§ WHAT THE TASK REQUIRES:
Find the line with "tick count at" and the line with "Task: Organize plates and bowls" in the entries below; output exactly those two lines, every line between them, and no others.
====
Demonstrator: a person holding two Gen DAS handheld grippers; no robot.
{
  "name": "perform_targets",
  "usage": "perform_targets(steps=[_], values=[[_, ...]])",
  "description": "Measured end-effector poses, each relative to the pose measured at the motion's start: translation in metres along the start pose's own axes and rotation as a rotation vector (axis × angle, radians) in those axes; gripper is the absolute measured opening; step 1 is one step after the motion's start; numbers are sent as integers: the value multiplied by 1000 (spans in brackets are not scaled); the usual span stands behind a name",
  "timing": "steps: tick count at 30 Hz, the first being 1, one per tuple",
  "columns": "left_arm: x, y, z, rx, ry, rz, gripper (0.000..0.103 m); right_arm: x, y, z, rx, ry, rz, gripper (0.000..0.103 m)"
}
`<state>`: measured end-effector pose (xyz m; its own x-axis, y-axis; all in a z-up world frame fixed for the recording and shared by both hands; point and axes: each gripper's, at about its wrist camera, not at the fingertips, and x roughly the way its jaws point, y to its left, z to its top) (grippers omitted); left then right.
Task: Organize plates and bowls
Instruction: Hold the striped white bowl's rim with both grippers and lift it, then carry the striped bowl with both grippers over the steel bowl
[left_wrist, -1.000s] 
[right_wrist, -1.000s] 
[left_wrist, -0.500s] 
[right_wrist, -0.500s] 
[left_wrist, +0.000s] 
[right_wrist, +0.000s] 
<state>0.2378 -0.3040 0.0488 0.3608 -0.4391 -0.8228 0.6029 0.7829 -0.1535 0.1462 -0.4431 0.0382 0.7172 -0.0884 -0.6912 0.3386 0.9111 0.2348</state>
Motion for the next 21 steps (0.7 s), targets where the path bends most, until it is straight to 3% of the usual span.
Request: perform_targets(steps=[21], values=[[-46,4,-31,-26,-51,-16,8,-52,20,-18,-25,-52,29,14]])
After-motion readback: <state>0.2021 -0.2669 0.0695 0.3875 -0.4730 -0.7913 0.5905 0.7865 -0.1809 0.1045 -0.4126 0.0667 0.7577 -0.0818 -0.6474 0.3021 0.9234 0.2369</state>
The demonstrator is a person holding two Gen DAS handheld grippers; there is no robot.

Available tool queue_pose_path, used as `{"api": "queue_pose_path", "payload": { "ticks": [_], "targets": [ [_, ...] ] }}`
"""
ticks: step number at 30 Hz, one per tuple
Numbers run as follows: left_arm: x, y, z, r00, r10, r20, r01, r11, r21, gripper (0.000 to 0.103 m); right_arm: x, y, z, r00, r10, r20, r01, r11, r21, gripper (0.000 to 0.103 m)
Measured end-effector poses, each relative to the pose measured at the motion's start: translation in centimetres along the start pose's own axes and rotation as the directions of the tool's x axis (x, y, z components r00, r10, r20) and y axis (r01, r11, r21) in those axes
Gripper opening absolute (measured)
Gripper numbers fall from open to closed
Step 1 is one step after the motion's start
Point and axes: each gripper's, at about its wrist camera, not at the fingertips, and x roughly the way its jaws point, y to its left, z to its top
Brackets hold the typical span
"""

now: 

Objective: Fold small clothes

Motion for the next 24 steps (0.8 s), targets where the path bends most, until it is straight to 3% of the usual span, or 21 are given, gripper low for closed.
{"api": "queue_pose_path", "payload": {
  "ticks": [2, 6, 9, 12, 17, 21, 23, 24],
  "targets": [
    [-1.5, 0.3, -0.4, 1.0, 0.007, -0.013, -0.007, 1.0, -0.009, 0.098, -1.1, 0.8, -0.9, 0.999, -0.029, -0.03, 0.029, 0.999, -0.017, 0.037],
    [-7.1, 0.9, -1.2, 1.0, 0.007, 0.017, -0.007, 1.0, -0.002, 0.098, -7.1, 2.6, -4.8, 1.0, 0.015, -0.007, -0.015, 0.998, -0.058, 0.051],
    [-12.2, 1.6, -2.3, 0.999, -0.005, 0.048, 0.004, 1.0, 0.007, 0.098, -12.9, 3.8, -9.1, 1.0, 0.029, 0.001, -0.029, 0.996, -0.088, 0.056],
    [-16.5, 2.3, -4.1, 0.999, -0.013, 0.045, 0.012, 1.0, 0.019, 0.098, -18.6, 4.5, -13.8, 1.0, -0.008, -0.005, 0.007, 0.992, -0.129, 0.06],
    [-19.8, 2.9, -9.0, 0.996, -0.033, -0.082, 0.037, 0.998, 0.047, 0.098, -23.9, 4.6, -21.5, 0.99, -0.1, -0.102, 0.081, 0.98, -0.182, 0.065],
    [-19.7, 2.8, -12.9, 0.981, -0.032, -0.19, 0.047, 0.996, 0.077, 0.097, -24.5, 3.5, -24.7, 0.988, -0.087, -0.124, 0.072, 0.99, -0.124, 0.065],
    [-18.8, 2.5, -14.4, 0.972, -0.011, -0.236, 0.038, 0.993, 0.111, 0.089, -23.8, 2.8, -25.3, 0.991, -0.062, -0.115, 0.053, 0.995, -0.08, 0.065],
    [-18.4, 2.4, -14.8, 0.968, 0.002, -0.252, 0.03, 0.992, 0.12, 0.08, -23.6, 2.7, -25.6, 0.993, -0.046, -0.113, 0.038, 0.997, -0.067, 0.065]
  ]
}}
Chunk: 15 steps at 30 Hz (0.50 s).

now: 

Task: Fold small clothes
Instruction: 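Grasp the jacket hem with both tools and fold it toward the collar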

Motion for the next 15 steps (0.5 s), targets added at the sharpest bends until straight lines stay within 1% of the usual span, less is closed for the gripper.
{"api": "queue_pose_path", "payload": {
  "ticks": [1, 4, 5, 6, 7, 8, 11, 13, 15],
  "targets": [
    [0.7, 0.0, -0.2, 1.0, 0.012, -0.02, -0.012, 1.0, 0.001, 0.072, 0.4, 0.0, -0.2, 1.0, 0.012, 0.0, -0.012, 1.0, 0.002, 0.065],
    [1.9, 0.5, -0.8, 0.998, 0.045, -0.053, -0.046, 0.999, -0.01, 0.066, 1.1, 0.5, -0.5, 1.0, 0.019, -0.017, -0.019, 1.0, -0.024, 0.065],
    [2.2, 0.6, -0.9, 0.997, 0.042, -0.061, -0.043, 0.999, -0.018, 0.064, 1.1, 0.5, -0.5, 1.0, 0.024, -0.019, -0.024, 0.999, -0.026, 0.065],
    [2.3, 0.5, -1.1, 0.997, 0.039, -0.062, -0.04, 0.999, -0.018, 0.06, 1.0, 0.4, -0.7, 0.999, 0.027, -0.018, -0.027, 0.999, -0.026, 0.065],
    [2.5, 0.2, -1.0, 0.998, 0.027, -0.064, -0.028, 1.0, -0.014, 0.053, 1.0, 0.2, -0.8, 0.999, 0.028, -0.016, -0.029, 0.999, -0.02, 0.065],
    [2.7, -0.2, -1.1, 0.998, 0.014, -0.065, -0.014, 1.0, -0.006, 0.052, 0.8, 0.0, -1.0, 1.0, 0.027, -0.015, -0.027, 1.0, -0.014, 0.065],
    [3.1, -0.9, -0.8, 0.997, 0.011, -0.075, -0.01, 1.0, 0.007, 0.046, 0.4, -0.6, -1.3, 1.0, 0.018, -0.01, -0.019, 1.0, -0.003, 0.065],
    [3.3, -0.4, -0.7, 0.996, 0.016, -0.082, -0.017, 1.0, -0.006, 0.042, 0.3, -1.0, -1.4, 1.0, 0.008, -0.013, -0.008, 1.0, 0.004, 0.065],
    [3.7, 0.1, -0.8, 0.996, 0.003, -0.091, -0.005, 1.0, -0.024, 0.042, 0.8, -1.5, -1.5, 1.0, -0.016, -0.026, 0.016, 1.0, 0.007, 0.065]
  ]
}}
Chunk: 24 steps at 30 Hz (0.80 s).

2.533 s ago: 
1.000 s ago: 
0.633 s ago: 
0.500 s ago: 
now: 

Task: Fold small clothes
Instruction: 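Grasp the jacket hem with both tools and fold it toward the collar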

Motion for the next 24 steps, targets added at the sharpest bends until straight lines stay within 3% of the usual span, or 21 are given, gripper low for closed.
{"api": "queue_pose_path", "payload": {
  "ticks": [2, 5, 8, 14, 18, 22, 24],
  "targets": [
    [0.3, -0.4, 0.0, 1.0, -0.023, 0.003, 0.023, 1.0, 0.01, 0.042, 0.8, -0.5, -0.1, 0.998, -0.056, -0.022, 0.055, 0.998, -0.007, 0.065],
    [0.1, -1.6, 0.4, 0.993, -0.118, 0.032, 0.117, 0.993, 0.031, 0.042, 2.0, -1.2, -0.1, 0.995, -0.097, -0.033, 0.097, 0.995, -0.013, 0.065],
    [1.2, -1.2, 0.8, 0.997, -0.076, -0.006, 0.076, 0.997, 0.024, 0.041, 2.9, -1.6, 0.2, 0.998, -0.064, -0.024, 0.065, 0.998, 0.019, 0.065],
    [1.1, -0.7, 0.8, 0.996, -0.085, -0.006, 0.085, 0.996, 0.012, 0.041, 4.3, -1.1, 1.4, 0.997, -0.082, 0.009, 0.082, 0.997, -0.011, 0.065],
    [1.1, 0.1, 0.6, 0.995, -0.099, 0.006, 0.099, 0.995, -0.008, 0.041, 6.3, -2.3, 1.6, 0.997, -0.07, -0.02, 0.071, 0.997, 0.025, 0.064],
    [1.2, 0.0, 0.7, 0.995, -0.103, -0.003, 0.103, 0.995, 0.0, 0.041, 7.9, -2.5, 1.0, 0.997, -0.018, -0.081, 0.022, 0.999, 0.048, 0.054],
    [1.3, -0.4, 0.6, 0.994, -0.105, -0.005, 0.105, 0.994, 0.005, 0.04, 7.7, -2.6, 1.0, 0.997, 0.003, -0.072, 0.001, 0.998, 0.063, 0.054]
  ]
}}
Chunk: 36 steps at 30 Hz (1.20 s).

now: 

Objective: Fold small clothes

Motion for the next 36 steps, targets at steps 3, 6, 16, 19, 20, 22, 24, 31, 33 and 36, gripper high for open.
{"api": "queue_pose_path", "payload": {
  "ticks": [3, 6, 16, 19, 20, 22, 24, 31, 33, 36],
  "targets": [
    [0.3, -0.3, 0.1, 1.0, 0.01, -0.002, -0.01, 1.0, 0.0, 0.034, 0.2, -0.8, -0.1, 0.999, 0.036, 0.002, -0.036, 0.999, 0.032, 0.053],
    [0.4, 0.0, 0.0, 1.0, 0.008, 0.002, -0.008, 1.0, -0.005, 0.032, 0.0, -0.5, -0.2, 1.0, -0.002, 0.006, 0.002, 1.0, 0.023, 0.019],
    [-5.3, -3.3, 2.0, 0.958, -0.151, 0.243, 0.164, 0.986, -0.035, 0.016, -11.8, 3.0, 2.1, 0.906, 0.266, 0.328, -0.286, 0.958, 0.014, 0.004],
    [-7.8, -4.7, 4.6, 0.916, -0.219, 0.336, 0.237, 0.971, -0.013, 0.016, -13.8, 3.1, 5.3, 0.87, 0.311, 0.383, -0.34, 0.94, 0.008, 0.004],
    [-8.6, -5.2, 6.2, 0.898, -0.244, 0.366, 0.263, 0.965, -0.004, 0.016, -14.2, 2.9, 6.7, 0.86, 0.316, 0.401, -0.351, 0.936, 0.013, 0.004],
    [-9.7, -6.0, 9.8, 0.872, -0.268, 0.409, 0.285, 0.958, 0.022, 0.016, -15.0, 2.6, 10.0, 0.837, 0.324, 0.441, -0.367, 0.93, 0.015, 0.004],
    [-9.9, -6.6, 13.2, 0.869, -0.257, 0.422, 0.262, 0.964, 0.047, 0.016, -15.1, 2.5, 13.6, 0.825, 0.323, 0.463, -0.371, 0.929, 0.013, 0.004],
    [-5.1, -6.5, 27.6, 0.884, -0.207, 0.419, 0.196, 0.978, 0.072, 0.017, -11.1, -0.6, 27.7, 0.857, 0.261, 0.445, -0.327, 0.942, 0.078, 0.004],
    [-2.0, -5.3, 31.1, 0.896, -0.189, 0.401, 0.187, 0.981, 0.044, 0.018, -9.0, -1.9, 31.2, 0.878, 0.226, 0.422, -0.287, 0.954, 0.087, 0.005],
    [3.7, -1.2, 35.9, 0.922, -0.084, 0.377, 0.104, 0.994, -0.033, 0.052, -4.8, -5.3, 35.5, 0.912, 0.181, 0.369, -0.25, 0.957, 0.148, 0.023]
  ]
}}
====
§ RESPONSE BOX:
  "timing": "steps: tick count at 30 Hz, the first being 1, one per tuple",
  "columns": "left_arm: x, y, z, rx, ry, rz, gripper (0.000..0.103 m); right_arm: x, y, z, rx, ry, rz, gripper (0.000..0.103 m)"
}
`<state>`: measured end-effector pose (xyz m; its own x-axis, y-axis; all in a z-up world frame fixed for the recording and shared by both hands; point and axes: each gripper's, at about its wrist camera, not at the fingertips, and x roughly the way its jaws point, y to its left, z to its top) (grippers omitted); left then right.
Task: Organize plates and bowls

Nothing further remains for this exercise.